Localisation of the PAR based on the standard parasternal short-axis TTE view of the aortic prosthesis is possible. In addition to a direct measurement of the vena contracta33, 3-D TTE may provide a more accurate calculation of the total stroke volume (both the regurgitant and forward stroke volumes) by subtracting LV end-systolic from LV end-diastolic volumes34. In the absence of significant mitral regurgitation, this method may be highly accurate since it is independent of geometric assumptions and is not hampered by foreshortened views. Therefore, 3-D echocardiography may become the method of choice for assessing complicated AR such as that following TAVI, although it requires further validation before widespread implementation in clinical routine.

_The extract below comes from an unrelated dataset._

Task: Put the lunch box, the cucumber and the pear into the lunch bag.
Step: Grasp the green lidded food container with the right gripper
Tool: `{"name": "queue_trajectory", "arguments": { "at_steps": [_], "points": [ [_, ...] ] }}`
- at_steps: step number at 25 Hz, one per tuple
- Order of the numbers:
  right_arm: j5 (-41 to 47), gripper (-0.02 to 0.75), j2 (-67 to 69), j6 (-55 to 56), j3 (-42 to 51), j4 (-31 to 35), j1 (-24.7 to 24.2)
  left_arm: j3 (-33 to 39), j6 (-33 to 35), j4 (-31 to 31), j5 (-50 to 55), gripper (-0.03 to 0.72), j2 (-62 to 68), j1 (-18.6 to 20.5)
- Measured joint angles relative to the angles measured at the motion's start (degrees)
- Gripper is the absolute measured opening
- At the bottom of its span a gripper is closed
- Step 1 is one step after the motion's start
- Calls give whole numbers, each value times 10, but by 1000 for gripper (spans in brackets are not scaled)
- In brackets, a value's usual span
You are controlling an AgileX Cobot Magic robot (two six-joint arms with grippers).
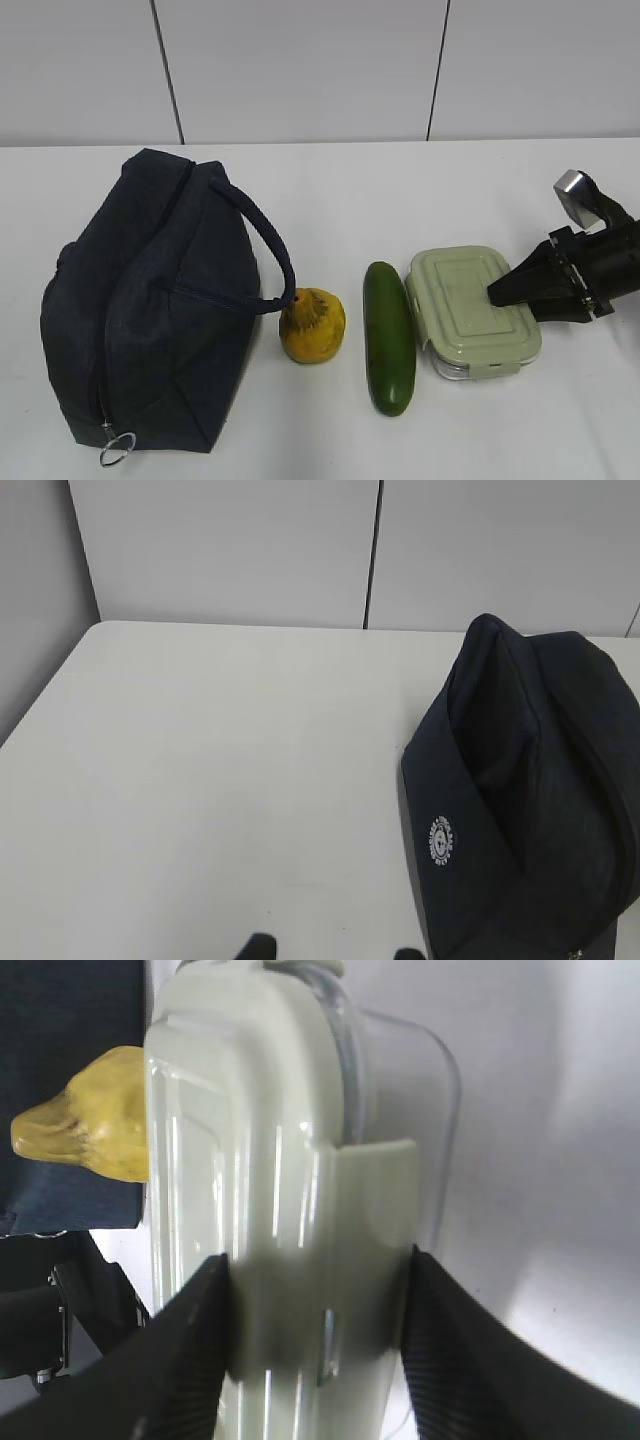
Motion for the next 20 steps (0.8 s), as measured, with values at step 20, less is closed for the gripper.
{"name": "queue_trajectory", "arguments": {
  "at_steps": [20],
  "points": [
    [0, 380, 0, 8, 0, 0, 0, -8, 60, -202, -98, 237, 192, 0]
  ]
}}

The feasibility of magnetic resonance imaging (MRI) for quantification of AR post TAVI has been evaluated: particularly velocity-encoded phase imaging permits measurement of blood flow velocity and volume across the valve and calculation of the regurgitant fraction (ratio of forward to backflow volume across the valve). A recent study including 16 patients who underwent MRI following TAVI demonstrated a significant correlation between MRI-derived and angiography-estimated degree of AR (r=0.86, p<0.001) while only a limited correlation between MRI and 2-D TTE was observed (r=0.32, p=0.23)35. Moreover, TTE underestimated AR by at least one grade when compared to MRI in 44% of patients, indicating the limitations of 2-D imaging for assessment of eccentric AR, in particular PAR post-TAVI35.

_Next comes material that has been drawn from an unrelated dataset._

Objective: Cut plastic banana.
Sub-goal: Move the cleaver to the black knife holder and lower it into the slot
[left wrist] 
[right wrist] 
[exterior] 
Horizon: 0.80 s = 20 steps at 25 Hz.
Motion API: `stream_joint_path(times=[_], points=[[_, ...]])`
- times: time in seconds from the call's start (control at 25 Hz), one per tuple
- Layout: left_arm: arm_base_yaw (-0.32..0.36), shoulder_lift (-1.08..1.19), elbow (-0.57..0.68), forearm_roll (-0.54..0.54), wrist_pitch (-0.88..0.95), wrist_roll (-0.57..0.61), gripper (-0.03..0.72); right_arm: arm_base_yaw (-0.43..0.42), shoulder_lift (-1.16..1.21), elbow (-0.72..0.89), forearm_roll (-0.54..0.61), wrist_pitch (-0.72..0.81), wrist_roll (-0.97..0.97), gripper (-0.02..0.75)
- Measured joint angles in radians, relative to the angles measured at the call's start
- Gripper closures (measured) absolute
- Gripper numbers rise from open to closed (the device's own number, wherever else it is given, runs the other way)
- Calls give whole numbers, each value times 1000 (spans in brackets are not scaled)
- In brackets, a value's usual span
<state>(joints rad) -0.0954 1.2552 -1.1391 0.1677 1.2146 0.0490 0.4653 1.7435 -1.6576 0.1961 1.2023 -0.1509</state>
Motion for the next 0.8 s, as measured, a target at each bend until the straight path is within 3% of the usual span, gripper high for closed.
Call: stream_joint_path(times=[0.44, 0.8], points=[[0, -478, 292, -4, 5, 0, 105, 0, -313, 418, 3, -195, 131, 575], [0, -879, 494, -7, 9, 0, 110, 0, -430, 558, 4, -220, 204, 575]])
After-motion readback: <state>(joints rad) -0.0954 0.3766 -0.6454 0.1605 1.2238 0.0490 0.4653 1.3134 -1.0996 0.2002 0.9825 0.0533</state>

Experience of AR assessment after TAVI and when to measure

Acute postprocedural evaluation of AR after TAVI is crucial since the presence of moderate and severe AR is associated with increased mortality at follow-up and several manoeuvres can be performed at the catheterisation laboratory/hybrid operating theatre to reduce the severity of AR. In addition, the presence of AR should be monitored during the days after TAVI since the regurgitation grade may change (Table 3). For example, the properties of the self-expandable prosthesis may lead to a reduction in the grade of PAR at follow-up. In 126 patients undergoing TAVI with self-expandable prostheses, Buellesfeld et al reported a reduction in the prevalence of PAR of any grade from 41% at 30 days after TAVI to 37% at two-year follow-up13. Experience with the balloon-expandable prostheses has also shown a progressive reduction in the prevalence of AR after TAVI. In the PARTNER cohort A trial, AR improved in 31.5% of patients at two-year follow-up14. Conversely, in the FRANCE 2 registry with 3,195 patients, the prevalence of AR remained unchanged at one-year follow-up3.

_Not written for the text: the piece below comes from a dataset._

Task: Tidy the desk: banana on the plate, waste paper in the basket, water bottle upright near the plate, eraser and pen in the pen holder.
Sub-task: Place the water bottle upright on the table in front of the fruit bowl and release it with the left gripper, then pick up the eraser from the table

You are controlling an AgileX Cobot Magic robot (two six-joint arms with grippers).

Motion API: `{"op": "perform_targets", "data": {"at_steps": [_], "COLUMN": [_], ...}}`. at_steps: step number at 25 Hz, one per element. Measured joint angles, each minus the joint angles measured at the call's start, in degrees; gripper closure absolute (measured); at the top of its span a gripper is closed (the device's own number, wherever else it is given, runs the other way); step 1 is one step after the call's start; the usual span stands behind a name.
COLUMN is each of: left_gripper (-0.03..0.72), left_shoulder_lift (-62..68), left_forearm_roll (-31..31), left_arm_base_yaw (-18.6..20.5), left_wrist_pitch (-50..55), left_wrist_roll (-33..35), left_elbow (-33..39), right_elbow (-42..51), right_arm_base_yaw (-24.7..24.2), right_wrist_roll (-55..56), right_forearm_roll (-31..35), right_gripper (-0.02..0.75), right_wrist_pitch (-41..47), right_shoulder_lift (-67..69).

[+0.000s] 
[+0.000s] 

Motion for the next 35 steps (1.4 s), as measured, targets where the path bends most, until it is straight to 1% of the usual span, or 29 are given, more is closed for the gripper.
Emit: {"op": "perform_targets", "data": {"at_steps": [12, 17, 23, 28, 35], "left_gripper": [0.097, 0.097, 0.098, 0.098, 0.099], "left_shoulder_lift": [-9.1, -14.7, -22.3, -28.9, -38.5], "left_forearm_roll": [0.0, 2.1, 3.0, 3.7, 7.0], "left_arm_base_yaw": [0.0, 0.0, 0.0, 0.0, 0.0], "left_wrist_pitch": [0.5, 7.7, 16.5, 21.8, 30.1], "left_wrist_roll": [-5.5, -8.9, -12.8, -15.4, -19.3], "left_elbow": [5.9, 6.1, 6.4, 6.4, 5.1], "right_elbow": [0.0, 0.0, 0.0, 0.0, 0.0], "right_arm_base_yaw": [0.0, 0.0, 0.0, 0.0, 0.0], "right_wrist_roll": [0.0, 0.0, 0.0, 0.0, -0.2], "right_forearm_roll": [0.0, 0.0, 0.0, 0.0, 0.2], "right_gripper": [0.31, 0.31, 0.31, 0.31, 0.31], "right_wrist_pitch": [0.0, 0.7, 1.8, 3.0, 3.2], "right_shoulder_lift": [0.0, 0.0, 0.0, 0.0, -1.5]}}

Anatomo-pathological analyses of explanted self-expandable prostheses have demonstrated neointimal coverage of the frame struts in contact with the aortic wall but not in areas of high velocity blood flow such as the coronary ostia36. This neointimal tissue may be beneficial in reducing the grade of PAR by closing the gaps between the prosthetic frame and the native annulus. However, it has been suggested that, in specific circumstances, this tissue proliferation may lead to more rapid structural valve deterioration. So far, structural valve deterioration is anecdotal37,38 and other complications such as stent fracture, deformation or valve migration have not been described.

Conclusions

AR after TAVI has been associated with worse outcome and increased mortality at follow-up. Accurate assessment of AR during the procedure is crucial to decide whether additional manoeuvres such as re-ballooning or valve-in-valve are needed to reduce the AR grade. Supra-aortic angiography or echocardiography (particularly 3-D TEE) are the preferred imaging techniques to assess AR immediately after valve deployment. In addition, continued evaluation of AR at follow-up is recommended since the grade of AR may change over time. For follow-up assessment, transthoracic echocardiography, particularly 3-D TTE, is the preferred imaging technique.

Conflict of interest statement

V. Delgado received consulting fees from Medtronic and St. Jude Medical. The Department of Cardiology received research grants from Lantheus Medical Imaging, Boston Scientific, Sadra Lotus, Medtronic, St. Jude Medical, Biotronik, Edwards Lifesciences and GE Healthcare. The other authors have no conflicts of interest to declare.